I Am NOT A Pencil-neck Geek. I *AM* A Pencil Geek. Big Difference.

Beginning with Mr. Tefft’s seventh grade drafting class I have been fascinated with pencils and their sharpening.  I am by no means an expert or total sharpener history aficionado like Mister Stewart or Chris Schwarz, who can regale each other with tales of pencil sharpener arcana in perpetuity (which I have witnessed)  but I am appreciative of the technology, especially when it works properly.

The whole notion that the world of pencils was so much larger than the mundane No.2 we needed to complete standardized testing captivated me.  Between my years in junior- and senior-high drafting classes and my subsequent years as an architecture student, back in the day when we still rendered our plans by hand in pencil on K&E tracing paper, my attraction to both high-quality standard and mechanical pencils grew to an outsized portion.  And, while I am nearly devoid of artistic talent, I loved art drawing classes because they allowed me to obtain and use an astonishing array of drawing pencils.

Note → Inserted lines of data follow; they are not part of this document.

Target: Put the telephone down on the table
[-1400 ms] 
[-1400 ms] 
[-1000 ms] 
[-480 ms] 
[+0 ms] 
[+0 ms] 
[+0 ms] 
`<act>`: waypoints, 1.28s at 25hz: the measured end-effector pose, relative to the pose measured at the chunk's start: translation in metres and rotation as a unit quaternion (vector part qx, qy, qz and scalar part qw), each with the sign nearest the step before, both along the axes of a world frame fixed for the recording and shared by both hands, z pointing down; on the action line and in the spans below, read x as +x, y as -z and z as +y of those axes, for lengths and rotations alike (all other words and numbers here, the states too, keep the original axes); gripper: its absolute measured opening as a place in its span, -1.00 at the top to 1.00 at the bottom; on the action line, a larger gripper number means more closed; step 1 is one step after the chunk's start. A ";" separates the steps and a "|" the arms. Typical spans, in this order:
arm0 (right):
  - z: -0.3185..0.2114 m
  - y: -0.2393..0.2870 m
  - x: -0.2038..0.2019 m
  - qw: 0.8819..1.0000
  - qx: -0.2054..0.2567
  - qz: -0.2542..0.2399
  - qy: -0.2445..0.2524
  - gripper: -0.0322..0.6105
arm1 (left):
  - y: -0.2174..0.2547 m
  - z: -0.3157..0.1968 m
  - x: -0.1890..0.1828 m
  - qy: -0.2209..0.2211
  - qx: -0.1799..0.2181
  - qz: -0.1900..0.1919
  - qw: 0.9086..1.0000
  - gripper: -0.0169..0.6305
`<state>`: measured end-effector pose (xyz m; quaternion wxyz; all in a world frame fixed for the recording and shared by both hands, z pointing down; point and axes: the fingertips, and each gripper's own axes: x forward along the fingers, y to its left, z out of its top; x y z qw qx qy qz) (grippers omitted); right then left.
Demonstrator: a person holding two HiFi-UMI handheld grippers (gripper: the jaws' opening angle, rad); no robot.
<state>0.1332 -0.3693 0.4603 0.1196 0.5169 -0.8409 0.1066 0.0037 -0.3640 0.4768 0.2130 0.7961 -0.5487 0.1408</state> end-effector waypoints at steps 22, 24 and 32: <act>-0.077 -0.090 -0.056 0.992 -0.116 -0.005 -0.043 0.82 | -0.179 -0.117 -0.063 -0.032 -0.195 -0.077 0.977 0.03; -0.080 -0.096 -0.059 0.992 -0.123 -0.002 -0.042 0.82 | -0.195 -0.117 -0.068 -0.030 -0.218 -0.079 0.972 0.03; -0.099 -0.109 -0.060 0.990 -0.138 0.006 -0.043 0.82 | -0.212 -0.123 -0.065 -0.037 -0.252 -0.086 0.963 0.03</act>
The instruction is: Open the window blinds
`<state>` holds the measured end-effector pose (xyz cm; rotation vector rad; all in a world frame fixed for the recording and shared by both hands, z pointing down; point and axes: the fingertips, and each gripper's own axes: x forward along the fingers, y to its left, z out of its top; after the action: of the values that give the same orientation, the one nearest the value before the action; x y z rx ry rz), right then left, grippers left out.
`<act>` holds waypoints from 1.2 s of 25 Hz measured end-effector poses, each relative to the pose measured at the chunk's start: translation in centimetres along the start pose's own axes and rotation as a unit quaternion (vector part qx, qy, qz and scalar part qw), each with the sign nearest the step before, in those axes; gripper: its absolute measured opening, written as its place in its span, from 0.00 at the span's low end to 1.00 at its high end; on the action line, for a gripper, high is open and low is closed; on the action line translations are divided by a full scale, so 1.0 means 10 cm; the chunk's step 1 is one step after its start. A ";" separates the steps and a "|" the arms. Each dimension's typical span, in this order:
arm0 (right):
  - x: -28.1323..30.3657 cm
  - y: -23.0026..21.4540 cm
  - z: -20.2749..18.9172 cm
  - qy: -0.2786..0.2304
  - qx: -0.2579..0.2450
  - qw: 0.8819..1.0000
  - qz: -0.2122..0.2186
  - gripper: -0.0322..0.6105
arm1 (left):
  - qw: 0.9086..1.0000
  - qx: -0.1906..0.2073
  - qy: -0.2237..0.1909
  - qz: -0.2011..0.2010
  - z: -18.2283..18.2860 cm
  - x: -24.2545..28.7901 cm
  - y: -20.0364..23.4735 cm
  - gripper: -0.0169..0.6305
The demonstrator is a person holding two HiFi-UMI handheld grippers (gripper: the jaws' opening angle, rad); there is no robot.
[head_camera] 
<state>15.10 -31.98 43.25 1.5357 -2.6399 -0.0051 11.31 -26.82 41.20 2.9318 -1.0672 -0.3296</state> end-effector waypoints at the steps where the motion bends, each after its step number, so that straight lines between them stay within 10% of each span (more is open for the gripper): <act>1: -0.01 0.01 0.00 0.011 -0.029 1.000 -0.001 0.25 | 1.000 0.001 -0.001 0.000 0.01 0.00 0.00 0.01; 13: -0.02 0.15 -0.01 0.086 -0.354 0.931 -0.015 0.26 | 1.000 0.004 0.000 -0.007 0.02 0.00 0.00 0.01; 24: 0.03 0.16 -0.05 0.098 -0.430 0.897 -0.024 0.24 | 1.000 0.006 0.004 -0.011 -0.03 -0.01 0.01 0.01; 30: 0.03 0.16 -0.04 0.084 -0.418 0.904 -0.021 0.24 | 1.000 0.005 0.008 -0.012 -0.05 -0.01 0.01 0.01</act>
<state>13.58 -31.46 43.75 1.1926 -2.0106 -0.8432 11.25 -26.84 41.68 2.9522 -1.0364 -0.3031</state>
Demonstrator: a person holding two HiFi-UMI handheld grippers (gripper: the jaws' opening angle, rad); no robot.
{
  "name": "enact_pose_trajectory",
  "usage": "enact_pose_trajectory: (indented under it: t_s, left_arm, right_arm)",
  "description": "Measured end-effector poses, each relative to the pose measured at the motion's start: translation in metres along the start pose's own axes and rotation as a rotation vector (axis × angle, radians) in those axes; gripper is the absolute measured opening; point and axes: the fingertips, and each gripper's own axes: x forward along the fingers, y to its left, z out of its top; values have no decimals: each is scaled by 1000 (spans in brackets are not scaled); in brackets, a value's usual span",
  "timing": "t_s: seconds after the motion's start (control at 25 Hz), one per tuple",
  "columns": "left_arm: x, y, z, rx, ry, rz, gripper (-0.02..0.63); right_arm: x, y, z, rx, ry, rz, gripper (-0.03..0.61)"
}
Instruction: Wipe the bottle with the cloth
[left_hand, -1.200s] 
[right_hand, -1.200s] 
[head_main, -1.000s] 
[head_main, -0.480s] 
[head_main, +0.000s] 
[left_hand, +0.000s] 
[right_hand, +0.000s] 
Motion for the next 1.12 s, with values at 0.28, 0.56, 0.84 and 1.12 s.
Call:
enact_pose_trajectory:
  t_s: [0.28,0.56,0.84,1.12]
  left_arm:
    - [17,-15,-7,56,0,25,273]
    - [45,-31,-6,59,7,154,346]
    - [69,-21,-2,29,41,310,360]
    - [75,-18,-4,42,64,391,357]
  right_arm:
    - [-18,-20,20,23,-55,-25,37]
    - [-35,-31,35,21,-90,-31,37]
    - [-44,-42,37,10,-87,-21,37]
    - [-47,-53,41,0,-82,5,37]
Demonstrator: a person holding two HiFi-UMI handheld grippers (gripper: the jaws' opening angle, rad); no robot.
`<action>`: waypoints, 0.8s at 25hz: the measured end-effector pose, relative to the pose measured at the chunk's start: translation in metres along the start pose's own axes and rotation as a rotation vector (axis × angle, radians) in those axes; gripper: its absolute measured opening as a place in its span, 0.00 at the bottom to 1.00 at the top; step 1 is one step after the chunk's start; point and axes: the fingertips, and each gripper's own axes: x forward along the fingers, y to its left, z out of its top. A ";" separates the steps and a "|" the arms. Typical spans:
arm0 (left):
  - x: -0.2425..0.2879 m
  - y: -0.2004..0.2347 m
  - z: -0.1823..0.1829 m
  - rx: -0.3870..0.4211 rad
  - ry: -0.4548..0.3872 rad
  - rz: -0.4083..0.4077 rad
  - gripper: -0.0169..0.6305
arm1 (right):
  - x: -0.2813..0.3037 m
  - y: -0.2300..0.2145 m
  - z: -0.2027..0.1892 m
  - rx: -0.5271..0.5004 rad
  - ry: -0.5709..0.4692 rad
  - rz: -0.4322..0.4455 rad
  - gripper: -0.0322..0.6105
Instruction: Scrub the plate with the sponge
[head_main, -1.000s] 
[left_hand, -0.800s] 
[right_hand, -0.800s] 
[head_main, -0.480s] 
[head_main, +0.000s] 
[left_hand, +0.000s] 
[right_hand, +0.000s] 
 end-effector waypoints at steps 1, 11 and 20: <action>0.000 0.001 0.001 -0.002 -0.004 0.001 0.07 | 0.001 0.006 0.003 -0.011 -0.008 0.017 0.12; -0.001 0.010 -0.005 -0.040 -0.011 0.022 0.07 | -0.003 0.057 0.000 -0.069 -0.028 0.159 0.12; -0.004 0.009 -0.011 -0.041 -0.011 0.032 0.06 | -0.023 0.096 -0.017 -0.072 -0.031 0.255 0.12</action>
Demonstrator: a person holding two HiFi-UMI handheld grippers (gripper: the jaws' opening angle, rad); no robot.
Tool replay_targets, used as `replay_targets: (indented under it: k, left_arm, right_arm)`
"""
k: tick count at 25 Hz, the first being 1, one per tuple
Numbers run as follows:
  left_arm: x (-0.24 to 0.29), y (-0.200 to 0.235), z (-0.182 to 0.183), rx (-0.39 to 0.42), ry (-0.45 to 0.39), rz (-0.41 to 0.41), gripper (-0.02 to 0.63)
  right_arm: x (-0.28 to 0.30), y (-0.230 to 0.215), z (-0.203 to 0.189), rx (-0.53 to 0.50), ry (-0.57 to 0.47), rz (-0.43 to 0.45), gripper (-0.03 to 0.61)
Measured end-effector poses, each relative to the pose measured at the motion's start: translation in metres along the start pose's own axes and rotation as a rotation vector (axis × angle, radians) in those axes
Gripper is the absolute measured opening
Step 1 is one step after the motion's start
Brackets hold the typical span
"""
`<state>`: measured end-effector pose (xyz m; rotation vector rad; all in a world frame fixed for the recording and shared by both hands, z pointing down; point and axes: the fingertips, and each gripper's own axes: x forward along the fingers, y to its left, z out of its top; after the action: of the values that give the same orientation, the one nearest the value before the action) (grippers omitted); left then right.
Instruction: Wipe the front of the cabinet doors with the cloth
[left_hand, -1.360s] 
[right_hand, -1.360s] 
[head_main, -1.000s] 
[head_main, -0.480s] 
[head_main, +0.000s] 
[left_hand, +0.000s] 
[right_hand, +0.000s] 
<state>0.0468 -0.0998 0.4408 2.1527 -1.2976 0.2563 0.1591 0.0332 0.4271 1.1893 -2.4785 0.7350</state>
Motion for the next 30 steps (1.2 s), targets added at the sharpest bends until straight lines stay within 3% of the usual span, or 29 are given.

This attraction to pencils was cemented as a utilitarian habit during my decades in the museum artifact world, where pens are generally forbidden in proximity to antiquities as they can accidentally leave disfiguring stains but pencils are much less likely to cause permanent damage.  For years all of my observations were recorded by pencil in notebooks simply because that was the yardstick for the trade.

Heck, even one of the greatest political tracts of all time was titled I, Pencil.

To this day I use a pencil in the shop far more than striking knives or mortise gauges and the like.  I even special order No. 3 pencils for laying out joinery, the hardness and sharpness of the lead leaving a crisp line that incises the wood much as does a marking knife.  And thanks to my long-time pal MikeM I have a stash of No. 1 pencils and he steered me toward high quality white china marker pencils, perfect for making darker woods.  Due to their softness, sharpening them is a delicate task.

An old-fashioned pencil sharpener is screwed to the timber post immediately adjacent to the door entering my shop.  For years I have obtained and tried out numerous pencil sharpeners, as I am pretty fussy about them and I use them several times a day.  In all these years I have never encounter a pencil sharpener to compete with The One.  The one in Tom’s shop, the pencil sharpener by which all others were judged.  Forget “One ring to rule them all.”  This was important.

On one of my first Wednesday evenings working in Tom’s shop I needed to sharpen my pencil and asked if he had a sharpener, honestly expecting the answer to be “No.”  Instead he led me to a boxy looking thing I think was mounted to the wall.  When I inserted the pencil into the device and started turning the handle I swear I could almost hear angels singing the Hallelujah Chorus.  I had found The One!

Tom’s sharpener was of Spanish manufacture and operated smoothly with none of the grinding sound so typical to school pencil sharpeners, and left a tapered tip that was flawless.  I immediately looked into getting one myself but the scarcity and price scared me off.  Tom mentioned that his had been a gift from his mother-in-law and was a bedrock tool for him as he, too, used pencils in his work.  For years I have been waiting either for  one to come up cheap on ebay.com or for me to talk myself into spending the money on one for my shop.  Neither event happened and I just “made do” with my ancient Boston sharpener(s) which usually yielded an excellent tip but occasionally produced one that looked like it had been gnawed on by a beaver.

And now Tom was handing me a paper bag and inside that paper bag was a vintage gold-plated El Casco pencil sharpener.  I was nearly speechless.  Really.  It will reside even more prominently than my vintage Boston sharpener on the post, this one will live on the lid of my prized walnut Gerstner tool chest (a Christmas gift from my BIL almost 35 years ago) which sits on top of my FORP Roubo bench.

You just gotta keep friends like that around.